Material provided START

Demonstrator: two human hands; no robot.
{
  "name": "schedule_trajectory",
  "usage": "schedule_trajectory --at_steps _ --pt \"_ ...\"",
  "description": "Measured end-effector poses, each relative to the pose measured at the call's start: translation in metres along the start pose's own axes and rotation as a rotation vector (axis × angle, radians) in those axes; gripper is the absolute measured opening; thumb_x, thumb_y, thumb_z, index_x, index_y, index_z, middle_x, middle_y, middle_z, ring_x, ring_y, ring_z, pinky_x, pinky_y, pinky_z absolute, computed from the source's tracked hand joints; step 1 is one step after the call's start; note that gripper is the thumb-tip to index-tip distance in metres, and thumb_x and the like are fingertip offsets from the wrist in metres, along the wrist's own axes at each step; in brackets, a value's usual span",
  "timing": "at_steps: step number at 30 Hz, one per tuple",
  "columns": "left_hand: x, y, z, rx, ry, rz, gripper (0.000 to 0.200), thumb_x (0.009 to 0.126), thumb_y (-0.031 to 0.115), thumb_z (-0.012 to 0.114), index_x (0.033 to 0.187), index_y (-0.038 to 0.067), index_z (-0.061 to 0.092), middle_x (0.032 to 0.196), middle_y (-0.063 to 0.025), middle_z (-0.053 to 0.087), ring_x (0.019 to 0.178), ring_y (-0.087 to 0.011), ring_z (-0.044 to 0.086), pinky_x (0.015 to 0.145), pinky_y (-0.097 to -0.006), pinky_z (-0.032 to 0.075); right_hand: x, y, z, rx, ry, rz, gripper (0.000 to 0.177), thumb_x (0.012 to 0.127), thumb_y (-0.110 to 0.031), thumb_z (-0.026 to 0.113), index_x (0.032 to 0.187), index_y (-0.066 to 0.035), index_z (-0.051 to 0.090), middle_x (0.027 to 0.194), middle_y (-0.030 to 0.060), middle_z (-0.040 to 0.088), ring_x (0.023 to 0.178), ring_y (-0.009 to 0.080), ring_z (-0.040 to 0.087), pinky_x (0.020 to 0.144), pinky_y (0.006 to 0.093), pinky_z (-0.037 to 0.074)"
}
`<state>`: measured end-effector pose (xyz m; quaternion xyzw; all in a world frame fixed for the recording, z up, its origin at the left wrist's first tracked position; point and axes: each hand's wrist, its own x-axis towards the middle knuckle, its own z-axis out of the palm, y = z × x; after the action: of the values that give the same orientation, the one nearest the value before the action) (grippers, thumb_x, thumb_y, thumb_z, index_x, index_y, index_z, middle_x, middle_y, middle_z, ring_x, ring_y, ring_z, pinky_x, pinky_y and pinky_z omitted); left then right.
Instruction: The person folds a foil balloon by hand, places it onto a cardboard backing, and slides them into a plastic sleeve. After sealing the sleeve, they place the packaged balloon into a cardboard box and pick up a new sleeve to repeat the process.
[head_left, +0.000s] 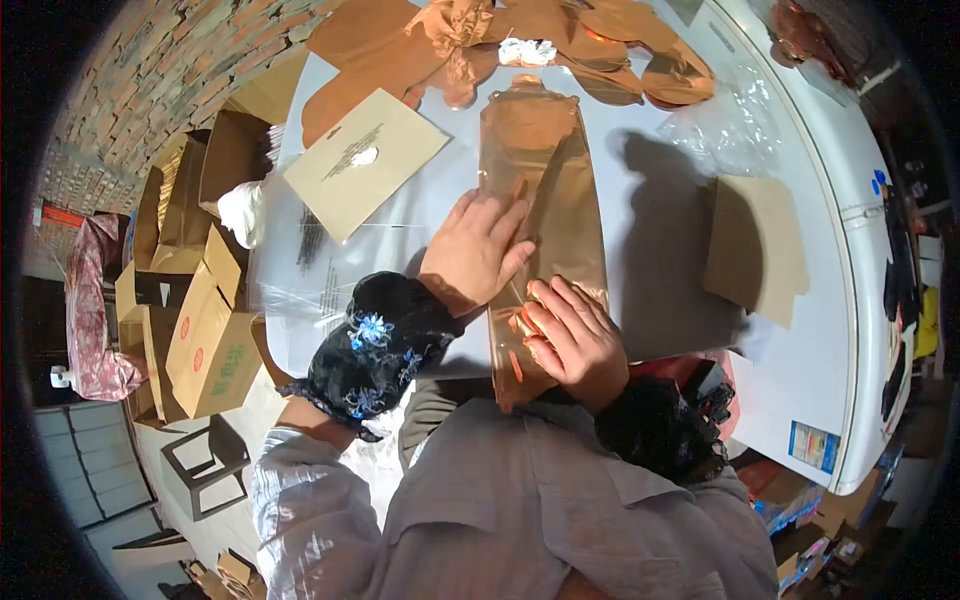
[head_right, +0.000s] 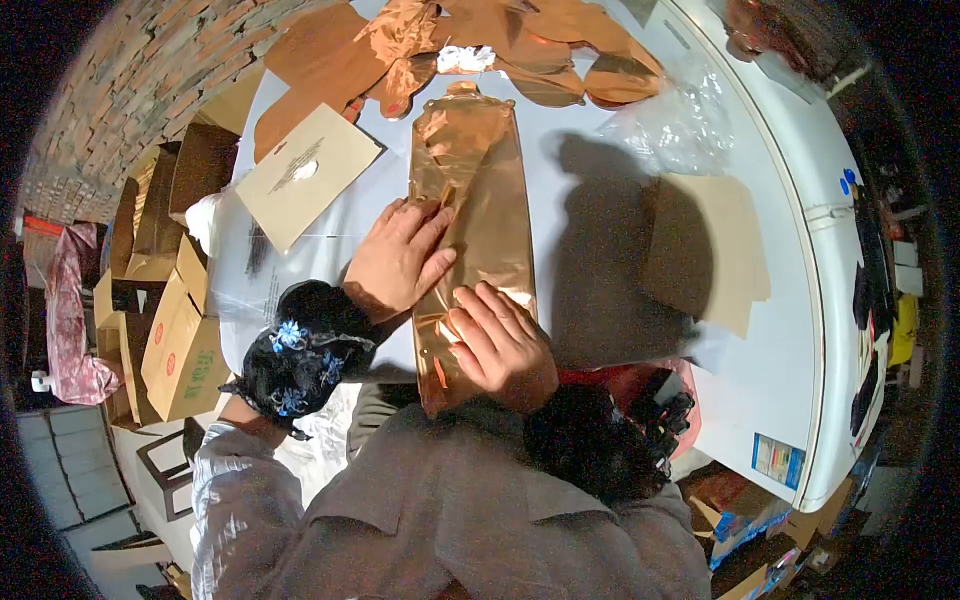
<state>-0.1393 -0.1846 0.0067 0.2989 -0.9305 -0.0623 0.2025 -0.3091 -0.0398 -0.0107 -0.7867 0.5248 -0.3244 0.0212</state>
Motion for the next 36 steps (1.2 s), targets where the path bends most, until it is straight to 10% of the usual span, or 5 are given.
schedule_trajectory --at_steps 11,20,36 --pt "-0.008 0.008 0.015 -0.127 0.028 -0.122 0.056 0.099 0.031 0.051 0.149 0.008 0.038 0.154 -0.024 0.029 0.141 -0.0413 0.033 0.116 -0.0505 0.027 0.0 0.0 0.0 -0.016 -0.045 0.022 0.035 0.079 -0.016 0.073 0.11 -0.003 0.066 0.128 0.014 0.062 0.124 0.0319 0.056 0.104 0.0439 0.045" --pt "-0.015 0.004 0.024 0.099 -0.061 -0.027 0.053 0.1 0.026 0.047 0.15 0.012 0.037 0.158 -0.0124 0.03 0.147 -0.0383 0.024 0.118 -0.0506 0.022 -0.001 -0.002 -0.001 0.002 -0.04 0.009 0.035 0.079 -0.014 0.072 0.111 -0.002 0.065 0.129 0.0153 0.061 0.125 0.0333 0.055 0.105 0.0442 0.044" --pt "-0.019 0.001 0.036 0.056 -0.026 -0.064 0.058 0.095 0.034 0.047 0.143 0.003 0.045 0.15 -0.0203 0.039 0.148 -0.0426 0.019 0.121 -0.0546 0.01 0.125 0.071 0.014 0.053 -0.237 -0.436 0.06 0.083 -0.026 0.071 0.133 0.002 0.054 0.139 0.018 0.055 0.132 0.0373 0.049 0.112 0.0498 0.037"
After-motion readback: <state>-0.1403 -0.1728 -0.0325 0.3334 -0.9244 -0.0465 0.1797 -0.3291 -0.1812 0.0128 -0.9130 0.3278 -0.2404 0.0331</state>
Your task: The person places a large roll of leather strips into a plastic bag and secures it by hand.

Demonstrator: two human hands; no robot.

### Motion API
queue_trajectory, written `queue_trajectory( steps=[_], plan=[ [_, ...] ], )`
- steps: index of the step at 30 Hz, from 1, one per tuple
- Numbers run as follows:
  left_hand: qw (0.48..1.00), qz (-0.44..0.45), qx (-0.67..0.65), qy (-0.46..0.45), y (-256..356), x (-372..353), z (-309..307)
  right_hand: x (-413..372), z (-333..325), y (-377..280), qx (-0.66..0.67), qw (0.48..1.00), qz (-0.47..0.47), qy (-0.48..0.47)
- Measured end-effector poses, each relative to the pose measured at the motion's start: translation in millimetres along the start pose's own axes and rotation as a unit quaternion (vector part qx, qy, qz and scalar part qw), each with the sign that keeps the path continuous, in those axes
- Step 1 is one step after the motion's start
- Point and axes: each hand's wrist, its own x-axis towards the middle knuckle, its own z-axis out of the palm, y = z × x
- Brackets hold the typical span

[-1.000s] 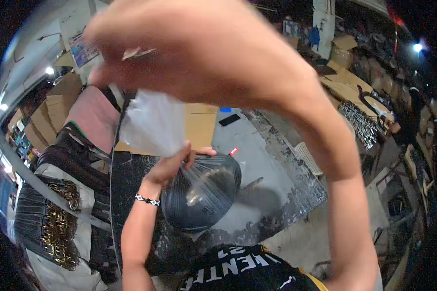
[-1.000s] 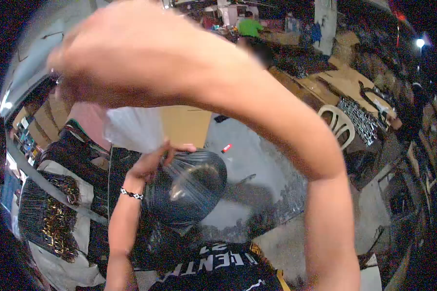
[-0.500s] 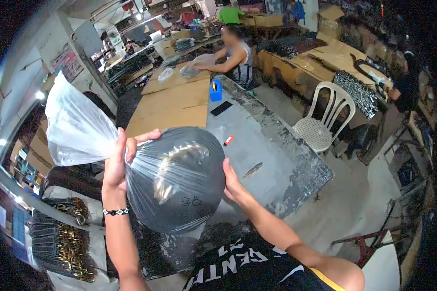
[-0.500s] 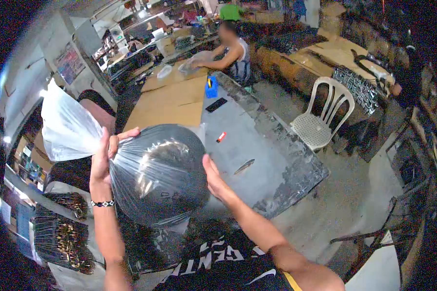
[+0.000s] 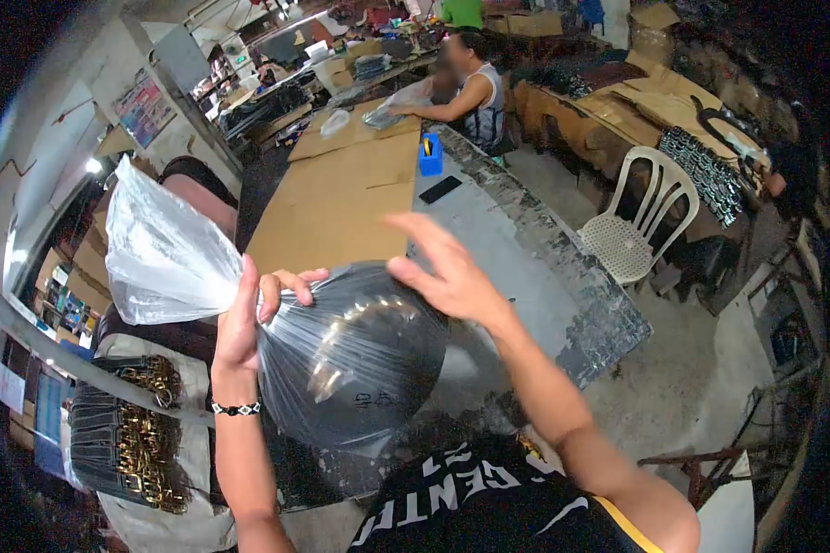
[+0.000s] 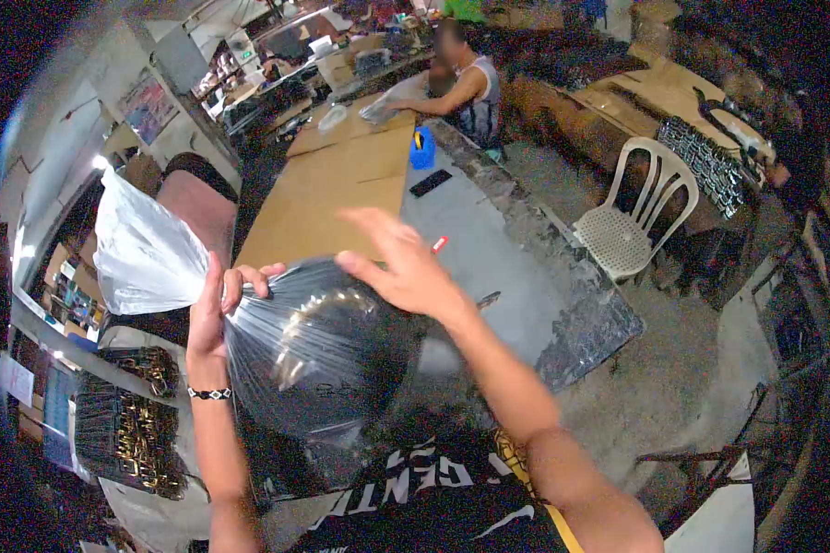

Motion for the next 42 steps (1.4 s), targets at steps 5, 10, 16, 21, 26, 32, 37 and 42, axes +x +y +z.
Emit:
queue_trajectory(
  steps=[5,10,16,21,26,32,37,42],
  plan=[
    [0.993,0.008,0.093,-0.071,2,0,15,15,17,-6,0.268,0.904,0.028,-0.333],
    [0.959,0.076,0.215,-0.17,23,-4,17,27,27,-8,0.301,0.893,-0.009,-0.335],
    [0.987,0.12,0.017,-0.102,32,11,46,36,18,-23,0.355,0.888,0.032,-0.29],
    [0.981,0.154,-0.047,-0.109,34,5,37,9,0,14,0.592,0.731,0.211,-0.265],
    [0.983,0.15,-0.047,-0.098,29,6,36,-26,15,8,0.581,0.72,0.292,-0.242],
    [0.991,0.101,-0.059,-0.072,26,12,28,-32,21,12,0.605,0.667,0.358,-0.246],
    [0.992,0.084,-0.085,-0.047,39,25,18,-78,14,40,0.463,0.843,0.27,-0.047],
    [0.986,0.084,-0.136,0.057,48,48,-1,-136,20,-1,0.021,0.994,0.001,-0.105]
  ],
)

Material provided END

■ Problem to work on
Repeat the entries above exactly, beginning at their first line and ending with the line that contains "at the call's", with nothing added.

■ Task answer
Demonstrator: two human hands; no robot.
{
  "name": "schedule_trajectory",
  "usage": "schedule_trajectory --at_steps _ --pt \"_ ...\"",
  "description": "Measured end-effector poses, each relative to the pose measured at the call's start: translation in metres along the start pose's own axes and rotation as a rotation vector (axis × angle, radians) in those axes; gripper is the absolute measured opening; thumb_x, thumb_y, thumb_z, index_x, index_y, index_z, middle_x, middle_y, middle_z, ring_x, ring_y, ring_z, pinky_x, pinky_y, pinky_z absolute, computed from the source's tracked hand joints; step 1 is one step after the call's start; note that gripper is the thumb-tip to index-tip distance in metres, and thumb_x and the like are fingertip offsets from the wrist in metres, along the wrist's own axes at each step; in brackets, a value's usual span",

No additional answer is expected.